The 100 day mark is insufficient to determine if this strategy will translate into better deals for America, but there is no doubt that the president can be relentless when it suits him.
Get The Word Out
More than any other advice, Trump has proven himself the master of spreading the word. His ability to shape his own story has undoubtedly made him a more resilient politician. In this, he’s aided by his long experience in the public eye. Trump’s trademark look and his patterns of speech are a form of visual rhetoric that reinforces Trump as a brand unto himself.
We have to look back as far as President Reagan to find a politician whose very image conjured up such a reliable emotional response. True, Trump’s unique facility with social media comes into play here, but image management is something that many great politicians have long understood. Trump’s unexpected performance at his joint address to Congress in January bears out his ability to rise to the occasion. Immediately after the speech, 7 in 10 viewers felt more optimistic about the future of the country, according to a CNN/ORC Poll.
Agree or disagree with this president, it behooves both sides of the aisle to do their best to understand him. He employs a more agile, flexible approach to governing than we’ve ever seen before — delivering on his promise to be a businessman in the White House and not another politician. Whether this will lead to a successful four years in office is something we cannot know. But in the meantime, here are some tactics for companies interested in practicing the art of the deal with our commander in chief.

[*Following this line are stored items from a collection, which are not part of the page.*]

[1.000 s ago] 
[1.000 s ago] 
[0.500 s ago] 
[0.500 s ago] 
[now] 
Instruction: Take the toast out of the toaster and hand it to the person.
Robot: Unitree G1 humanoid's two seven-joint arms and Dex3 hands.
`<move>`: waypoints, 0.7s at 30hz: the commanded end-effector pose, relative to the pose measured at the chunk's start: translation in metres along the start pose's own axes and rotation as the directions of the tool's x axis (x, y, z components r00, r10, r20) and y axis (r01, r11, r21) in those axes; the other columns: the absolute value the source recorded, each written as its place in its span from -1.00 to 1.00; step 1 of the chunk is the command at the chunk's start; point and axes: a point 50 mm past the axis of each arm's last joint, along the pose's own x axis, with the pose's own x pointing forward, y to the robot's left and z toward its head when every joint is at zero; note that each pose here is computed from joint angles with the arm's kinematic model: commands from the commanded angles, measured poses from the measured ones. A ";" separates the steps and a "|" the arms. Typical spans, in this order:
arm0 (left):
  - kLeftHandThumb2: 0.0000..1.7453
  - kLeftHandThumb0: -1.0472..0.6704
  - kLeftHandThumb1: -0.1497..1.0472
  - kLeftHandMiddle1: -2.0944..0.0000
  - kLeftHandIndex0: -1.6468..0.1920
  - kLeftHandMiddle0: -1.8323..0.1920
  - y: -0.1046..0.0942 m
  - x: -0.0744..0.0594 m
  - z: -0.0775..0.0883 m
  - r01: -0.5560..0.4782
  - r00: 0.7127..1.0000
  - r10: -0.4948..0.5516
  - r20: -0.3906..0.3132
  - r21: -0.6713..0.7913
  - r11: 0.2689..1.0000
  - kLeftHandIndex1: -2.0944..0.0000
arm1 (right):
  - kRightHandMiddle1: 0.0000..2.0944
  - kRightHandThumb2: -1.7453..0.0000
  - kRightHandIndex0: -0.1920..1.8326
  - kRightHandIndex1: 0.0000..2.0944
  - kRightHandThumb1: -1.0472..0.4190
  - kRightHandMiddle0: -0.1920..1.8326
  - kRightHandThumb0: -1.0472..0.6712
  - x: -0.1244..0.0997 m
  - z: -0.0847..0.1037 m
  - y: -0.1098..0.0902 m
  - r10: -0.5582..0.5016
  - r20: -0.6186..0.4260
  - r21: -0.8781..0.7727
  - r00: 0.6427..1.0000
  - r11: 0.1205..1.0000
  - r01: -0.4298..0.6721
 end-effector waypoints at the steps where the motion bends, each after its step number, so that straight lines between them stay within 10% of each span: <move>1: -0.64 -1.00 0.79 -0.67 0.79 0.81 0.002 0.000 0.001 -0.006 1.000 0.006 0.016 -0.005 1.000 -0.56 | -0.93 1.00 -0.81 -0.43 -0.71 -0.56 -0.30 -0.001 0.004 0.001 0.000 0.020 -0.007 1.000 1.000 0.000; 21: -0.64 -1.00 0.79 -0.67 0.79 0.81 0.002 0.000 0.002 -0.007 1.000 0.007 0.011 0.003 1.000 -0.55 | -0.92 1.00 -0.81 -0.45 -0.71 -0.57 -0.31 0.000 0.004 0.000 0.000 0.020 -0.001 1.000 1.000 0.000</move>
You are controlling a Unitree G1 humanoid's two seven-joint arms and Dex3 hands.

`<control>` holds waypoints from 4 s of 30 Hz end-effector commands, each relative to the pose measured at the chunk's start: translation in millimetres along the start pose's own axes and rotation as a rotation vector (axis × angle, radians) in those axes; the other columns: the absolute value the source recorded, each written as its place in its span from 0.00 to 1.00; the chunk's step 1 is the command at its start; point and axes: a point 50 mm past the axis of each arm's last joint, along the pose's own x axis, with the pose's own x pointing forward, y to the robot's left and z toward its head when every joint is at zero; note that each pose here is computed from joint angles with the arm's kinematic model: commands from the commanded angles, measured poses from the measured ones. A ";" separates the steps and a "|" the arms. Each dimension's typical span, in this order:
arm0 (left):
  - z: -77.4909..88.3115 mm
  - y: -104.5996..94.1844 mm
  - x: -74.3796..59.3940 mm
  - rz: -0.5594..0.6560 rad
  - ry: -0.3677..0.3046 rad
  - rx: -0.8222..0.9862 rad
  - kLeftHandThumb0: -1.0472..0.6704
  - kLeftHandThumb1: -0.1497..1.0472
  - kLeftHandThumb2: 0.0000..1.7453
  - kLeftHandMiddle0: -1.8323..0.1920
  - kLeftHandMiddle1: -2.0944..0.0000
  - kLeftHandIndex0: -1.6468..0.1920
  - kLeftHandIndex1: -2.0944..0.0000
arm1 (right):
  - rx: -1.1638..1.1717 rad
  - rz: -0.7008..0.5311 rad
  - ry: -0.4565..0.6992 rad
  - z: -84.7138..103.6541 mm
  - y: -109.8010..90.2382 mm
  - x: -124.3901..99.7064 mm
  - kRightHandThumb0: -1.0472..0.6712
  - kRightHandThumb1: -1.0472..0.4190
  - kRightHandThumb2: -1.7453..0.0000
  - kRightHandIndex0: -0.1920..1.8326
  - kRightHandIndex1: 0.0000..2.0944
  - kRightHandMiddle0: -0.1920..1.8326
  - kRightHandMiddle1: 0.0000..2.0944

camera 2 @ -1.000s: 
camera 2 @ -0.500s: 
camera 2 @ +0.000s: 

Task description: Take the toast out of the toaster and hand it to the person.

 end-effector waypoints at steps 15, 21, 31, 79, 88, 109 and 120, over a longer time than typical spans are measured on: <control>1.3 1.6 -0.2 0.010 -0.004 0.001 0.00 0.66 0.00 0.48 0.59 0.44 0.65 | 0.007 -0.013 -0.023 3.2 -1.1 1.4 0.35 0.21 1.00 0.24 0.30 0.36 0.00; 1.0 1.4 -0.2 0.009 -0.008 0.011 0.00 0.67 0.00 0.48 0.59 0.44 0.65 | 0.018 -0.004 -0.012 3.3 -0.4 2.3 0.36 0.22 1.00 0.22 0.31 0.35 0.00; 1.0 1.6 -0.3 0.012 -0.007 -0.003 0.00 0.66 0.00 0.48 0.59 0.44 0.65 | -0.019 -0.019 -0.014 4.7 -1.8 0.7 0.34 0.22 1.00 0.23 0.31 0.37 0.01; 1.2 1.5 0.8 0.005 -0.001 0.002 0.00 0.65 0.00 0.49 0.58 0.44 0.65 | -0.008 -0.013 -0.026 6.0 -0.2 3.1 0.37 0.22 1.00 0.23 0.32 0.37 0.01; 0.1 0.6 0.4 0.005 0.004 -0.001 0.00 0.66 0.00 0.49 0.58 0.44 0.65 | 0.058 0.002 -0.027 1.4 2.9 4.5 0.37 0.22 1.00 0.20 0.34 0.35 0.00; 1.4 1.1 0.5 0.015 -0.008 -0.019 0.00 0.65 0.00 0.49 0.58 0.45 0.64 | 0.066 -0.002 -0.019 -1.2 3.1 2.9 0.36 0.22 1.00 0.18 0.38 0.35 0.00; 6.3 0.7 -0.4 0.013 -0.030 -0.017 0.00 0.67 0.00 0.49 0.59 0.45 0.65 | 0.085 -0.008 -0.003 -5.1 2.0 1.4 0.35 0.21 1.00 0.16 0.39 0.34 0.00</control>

Bring Bargaining Chips to the Table
Deal-making is bargaining, and with this president, an ideology is not enough to impress him. Proving that you’re willing to invest in America, however, is one way to get some bargaining chips. One might heed the lessons of Lockheed Martin, who lowered the price of a new Air Force One, or Ford’s decision to cancel a $1.6 billion Mexican factory as proof that Trump can be an effective negotiator.
Have a Plan Ready to Go
No company will be immune from the possibility of being targeted by President Trump — a hard lesson learned by the CEOs of Pepsi and New Balance, whose misinterpreted statements about the president made trouble for their brands. The takeaway for any brand or public figure is this: have a plan. Decide now how you’re going to engage with the president and keep your strategy current. In the age of the social media presidency, whose tweets are not bound to working hours, responding in minutes, not hours, can make a difference.
Shape Your Story
Trump is a powerful character in his own story, and it’s one the public loves to consume. A CEO that finds himself or herself in negotiation with Trump, or a brand caught in a Twitter war (or even a friendly exchange) with him, must do everything it can to shape the story. In short, headlines matter. A big part of this is knowing what you want to achieve and investing in your own narrative. The president is a voracious consumer of cable news, and has been influenced by such coverage. Underestimating the impact of the media narrative could be a missed opportunity or it could be devastating to a brand.
Above all else with the Trump administration, it’s imperative not to make the tactical mistake of believing that the traditional two party framework, with established alliances and tired old arguments, will provide any framework to predict the policy future.